Task requirements: Would you reproduce the listing exactly, leaving nothing out?

- - -

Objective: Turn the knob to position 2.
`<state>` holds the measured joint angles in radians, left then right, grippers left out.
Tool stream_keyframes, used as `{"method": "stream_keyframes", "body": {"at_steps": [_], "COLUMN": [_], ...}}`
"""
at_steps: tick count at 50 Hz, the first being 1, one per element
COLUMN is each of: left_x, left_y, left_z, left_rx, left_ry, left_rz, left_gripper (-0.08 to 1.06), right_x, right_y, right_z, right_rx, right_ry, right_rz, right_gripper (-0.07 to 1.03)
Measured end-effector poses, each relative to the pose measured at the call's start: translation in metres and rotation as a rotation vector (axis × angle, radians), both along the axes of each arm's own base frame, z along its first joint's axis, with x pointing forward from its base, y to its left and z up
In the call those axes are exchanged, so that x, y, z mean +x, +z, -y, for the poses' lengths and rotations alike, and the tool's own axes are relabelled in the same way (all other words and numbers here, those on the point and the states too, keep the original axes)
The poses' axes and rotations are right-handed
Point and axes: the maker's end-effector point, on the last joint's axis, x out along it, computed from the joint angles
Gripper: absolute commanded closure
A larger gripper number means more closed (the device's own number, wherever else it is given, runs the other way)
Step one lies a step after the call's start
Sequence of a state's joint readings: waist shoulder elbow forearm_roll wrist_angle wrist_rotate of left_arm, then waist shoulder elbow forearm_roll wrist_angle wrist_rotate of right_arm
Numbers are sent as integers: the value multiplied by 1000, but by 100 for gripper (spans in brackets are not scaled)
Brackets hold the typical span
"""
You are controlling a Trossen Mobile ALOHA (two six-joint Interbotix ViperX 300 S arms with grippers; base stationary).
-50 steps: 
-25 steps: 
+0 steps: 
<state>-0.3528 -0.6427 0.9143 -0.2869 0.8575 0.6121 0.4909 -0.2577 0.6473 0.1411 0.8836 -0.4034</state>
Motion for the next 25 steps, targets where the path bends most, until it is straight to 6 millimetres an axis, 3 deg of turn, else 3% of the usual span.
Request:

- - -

Result:
Objective: Turn the knob to position 2.
`<state>` holds the measured joint angles in radians, left then right, grippers left out.
Tool stream_keyframes, used as `{"method": "stream_keyframes", "body": {"at_steps": [_], "COLUMN": [_], ...}}`
"""
at_steps: tick count at 50 Hz, the first being 1, one per element
COLUMN is each of: left_x, left_y, left_z, left_rx, left_ry, left_rz, left_gripper (-0.08 to 1.06), right_x, right_y, right_z, right_rx, right_ry, right_rz, right_gripper (-0.07 to 1.03)
Measured end-effector poses, each relative to the pose measured at the call's start: translation in metres and rotation as a rotation vector (axis × angle, radians), both along the axes of each arm's own base frame, z along its first joint's axis, with x pointing forward from its base, y to its left and z up
In the call those axes are exchanged, so that x, y, z mean +x, +z, -y, for the poses' lengths and rotations alike, and the tool's own axes are relabelled in the same way (all other words and numbers here, those on the point and the states too, keep the original axes)
The poses' axes and rotations are right-handed
Point and axes: the maker's end-effector point, on the last joint's axis, x out along it, computed from the joint angles
Gripper: absolute commanded closure
A larger gripper number means more closed (the device's own number, wherever else it is given, runs the other way)
Step one lies a step after the call's start
Sequence of a state's joint readings: waist shoulder elbow forearm_roll wrist_angle wrist_rotate of left_arm, then waist shoulder elbow forearm_roll wrist_angle wrist_rotate of right_arm
Numbers are sent as integers: the value multiplied by 1000, but by 100 for gripper (spans in brackets are not scaled)
Brackets hold the typical span
"""
You are controlling a Trossen Mobile ALOHA (two six-joint Interbotix ViperX 300 S arms with grippers; base stationary).
-50 steps: 
-25 steps: 
+0 steps: 
<state>-0.3528 -0.6427 0.9143 -0.2869 0.8575 0.6121 0.4909 -0.2577 0.6473 0.1411 0.8836 -0.4034</state>
Motion for the next 25 steps, targets where the path bends most, until it is straight to 6 millimetres an axis, 3 deg of turn, else 3% of the usual span.
Request:

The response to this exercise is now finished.